- **Exercise prompt**
From the first line of the records down to the one that holds "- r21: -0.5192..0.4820", transcribe each line exactly and add nothing.

- **Records to process**
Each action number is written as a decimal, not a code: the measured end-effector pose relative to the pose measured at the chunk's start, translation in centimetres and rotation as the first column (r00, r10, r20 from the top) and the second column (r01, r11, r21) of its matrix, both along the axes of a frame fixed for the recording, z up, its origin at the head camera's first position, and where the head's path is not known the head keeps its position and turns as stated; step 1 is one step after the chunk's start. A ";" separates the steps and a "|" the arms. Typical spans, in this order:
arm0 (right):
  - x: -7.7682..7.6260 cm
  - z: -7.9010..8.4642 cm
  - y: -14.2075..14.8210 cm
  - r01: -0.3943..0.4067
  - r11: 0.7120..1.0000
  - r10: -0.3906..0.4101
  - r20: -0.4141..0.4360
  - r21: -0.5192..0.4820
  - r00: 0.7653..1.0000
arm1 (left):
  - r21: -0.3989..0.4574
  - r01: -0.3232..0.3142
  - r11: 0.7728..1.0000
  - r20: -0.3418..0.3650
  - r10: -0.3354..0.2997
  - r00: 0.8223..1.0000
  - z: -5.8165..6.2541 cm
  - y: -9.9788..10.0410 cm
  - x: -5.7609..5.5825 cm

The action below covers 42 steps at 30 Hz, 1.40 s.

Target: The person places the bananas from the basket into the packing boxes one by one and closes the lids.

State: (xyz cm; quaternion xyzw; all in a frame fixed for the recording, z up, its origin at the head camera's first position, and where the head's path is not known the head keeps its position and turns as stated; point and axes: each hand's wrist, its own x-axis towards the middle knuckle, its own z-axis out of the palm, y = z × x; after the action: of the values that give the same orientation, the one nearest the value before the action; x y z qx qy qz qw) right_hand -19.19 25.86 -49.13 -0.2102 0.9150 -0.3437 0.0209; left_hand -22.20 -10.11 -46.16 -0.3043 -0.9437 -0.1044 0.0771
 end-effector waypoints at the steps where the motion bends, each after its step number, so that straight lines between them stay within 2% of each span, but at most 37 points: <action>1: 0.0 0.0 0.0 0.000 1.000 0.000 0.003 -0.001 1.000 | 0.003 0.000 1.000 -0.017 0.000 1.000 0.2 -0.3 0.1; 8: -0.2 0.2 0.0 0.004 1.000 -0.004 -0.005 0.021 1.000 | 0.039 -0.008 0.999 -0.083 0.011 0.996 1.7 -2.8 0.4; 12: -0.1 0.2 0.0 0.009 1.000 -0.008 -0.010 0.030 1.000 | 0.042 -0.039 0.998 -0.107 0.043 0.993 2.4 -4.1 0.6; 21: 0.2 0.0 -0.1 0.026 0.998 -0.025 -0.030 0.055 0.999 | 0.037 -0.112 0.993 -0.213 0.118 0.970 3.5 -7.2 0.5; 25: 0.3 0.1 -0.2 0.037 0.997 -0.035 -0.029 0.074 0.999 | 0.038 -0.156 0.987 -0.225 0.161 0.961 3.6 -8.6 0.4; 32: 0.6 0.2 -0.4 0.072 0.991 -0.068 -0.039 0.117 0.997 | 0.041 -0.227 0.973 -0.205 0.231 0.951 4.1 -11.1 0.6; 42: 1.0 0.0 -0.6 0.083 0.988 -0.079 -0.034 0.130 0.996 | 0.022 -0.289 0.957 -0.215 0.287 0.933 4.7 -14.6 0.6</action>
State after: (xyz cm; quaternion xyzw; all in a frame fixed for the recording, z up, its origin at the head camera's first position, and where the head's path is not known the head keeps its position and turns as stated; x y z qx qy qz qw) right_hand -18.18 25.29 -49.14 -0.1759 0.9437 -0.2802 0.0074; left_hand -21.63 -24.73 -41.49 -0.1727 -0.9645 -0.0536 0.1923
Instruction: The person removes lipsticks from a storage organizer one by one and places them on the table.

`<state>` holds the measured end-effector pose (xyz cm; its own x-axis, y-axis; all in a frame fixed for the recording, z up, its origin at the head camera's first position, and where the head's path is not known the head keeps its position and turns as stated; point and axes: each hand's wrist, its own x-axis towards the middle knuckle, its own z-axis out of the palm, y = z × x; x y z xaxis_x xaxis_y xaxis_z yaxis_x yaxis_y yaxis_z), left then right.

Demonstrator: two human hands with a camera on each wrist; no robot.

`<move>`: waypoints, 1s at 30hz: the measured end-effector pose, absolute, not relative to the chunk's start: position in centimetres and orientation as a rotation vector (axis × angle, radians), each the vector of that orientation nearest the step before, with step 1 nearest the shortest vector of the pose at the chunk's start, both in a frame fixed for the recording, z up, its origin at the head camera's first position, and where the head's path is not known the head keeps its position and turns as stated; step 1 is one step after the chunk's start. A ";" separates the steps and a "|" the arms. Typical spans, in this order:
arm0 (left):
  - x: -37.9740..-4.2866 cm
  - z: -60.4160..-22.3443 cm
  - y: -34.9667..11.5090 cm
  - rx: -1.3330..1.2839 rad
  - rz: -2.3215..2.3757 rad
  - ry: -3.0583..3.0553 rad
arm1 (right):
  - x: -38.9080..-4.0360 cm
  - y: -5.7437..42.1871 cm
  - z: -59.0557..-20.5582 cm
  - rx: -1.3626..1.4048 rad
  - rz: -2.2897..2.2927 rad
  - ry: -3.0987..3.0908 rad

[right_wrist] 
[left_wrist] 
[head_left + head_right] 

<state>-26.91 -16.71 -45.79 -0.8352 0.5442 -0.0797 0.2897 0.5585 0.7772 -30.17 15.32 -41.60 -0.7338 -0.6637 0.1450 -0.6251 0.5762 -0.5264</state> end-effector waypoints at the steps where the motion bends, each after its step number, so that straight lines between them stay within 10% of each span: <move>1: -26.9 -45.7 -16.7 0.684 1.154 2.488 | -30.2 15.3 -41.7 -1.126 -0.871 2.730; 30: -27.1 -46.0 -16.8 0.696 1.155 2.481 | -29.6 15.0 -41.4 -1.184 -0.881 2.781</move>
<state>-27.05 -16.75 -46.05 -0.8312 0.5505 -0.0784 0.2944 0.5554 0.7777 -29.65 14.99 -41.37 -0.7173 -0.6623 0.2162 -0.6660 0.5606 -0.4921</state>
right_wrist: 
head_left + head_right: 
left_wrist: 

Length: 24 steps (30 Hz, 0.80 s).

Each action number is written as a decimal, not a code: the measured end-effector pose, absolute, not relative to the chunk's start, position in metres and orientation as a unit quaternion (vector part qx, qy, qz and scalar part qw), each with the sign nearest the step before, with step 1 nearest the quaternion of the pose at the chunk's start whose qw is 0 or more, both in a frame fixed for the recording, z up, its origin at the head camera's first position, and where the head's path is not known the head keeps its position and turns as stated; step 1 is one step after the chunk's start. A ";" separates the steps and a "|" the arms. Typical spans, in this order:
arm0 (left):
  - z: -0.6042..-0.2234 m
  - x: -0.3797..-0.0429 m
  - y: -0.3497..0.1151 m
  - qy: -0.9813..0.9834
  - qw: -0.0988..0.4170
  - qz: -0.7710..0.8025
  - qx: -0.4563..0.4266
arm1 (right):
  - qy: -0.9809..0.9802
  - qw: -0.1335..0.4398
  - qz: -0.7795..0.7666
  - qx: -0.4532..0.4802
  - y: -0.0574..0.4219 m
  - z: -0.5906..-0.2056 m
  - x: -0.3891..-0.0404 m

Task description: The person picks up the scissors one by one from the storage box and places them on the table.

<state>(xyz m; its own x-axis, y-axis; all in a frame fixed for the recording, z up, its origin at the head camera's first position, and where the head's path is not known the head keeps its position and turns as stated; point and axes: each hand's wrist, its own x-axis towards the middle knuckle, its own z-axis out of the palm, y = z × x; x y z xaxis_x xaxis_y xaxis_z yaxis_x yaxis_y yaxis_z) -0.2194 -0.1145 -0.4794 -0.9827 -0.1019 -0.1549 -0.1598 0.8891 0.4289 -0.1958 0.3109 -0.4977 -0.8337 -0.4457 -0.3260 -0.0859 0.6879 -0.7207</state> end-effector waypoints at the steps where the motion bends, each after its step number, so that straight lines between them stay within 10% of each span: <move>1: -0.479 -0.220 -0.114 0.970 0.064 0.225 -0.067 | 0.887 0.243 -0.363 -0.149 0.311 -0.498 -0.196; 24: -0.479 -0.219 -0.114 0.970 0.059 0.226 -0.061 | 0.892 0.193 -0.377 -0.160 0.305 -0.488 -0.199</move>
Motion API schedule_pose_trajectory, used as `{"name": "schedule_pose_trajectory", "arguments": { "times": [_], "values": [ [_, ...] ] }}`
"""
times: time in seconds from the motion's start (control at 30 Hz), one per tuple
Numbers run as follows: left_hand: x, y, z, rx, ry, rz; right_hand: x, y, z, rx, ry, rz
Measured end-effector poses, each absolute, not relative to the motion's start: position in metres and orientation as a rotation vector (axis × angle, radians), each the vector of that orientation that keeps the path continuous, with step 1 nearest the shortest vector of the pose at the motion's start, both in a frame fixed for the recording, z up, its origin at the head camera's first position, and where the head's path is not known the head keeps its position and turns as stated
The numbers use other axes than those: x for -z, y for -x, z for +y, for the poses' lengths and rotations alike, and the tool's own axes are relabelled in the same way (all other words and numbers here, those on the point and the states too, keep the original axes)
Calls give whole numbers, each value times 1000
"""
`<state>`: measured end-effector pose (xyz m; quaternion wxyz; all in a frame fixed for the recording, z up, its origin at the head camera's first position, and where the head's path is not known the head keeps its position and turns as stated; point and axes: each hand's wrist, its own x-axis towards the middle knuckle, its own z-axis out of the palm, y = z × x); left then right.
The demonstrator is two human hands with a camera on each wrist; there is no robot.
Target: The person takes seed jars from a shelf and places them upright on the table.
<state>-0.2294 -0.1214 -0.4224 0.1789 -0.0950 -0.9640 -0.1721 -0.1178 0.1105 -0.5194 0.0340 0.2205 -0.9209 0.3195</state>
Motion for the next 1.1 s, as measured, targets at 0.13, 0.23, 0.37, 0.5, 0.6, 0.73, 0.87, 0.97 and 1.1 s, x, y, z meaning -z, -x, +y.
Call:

- **Solution for this problem**
Each action number is written as a decimal, not a code: the measured end-effector pose relative to the pose measured at the chunk's start, translation in centimetres and rotation as the first column (r00, r10, r20 from the top) and the second column (r01, r11, r21) of its matrix, both along the axes of a frame fixed for the recording, z up, its origin at the head camera's first position, and where the head's path is not known the head keeps its position and turns as stated; step 1 is one step after the chunk's start. A ";" separates the steps and a "|" the arms. Typical spans, in this order:
arm0 (right):
  - x: -7.7682..7.6260 cm
  - z: -7.9010..8.4642 cm
  - y: -14.2075..14.8210 cm
  - r01: -0.3943..0.4067
  - r11: 0.7120..1.0000
  - r10: -0.3906..0.4101
  - r20: -0.4141..0.4360
  - r21: -0.5192..0.4820

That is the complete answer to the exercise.